What you need to do: From the listing below, give again exactly the lines from the line with "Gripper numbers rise" to the line with "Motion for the", ends included, without any pictures.

Provided data:
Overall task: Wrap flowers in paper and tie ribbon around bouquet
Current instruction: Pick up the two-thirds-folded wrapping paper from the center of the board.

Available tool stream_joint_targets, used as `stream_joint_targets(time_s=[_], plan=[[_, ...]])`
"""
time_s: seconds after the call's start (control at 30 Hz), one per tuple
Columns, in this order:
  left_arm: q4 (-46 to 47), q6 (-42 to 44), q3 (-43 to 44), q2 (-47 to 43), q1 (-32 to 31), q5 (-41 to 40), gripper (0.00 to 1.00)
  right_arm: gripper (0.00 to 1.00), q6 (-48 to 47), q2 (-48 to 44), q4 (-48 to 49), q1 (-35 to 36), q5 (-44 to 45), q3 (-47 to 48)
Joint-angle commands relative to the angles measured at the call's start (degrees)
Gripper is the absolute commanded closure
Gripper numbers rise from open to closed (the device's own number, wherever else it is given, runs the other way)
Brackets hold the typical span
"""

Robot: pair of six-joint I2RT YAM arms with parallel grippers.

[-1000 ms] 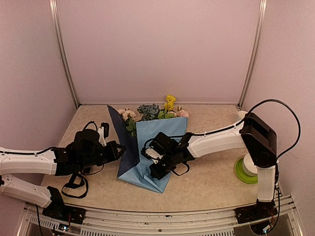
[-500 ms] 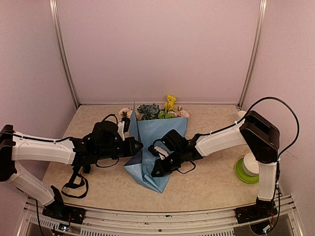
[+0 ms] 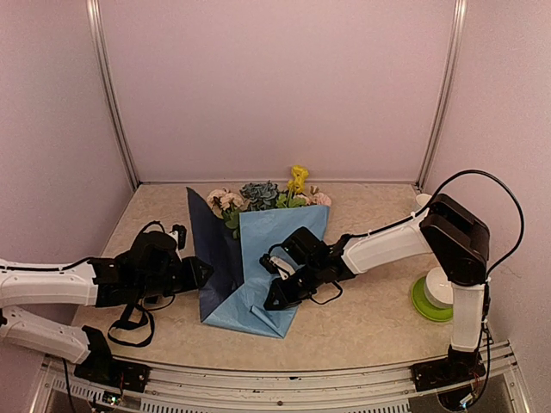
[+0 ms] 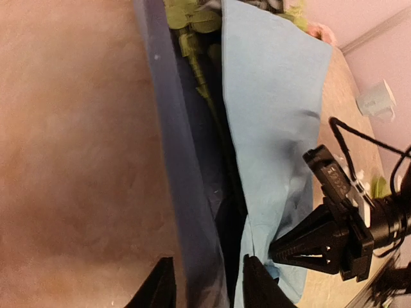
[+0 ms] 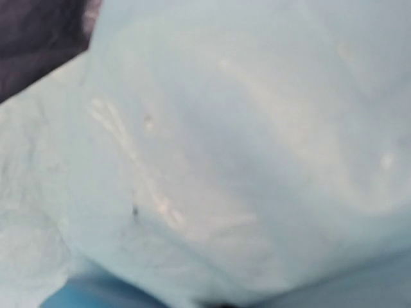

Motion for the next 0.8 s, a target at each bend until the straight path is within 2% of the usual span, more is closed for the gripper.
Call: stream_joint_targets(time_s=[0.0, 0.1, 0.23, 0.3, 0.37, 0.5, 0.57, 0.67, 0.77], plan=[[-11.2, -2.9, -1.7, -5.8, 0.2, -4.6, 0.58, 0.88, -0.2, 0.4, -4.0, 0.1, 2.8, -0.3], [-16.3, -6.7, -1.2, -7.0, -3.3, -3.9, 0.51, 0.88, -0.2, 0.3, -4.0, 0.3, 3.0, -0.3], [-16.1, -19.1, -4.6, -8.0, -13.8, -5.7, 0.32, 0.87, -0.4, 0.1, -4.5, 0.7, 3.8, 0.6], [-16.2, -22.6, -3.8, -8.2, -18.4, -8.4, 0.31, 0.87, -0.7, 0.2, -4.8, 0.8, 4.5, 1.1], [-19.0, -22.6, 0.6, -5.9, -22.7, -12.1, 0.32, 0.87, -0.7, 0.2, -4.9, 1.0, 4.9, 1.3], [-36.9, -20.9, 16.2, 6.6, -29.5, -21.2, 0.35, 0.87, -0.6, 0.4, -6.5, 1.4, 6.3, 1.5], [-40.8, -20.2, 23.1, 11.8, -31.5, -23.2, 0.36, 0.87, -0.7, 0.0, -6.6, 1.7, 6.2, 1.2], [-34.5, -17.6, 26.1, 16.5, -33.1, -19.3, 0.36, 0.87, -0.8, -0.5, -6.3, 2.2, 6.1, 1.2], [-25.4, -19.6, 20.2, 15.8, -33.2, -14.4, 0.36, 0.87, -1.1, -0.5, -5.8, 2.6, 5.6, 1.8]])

Result:
Gripper numbers rise from open to closed (the device's own number, wherever else it is given, runs the other way)
Brackets hold the typical span
"""

Robot: pair of six-joint I2RT YAM arms with parallel grippers.

[-1000 ms] 
[-500 ms] 
[+0 ms] 
[+0 ms] 
[+0 ms] 

Motion for the next 0.8 s, a target at each bend until the straight path is within 2% of the usual span, more is closed for the gripper.

This exercise is now finished, and nothing remains to add.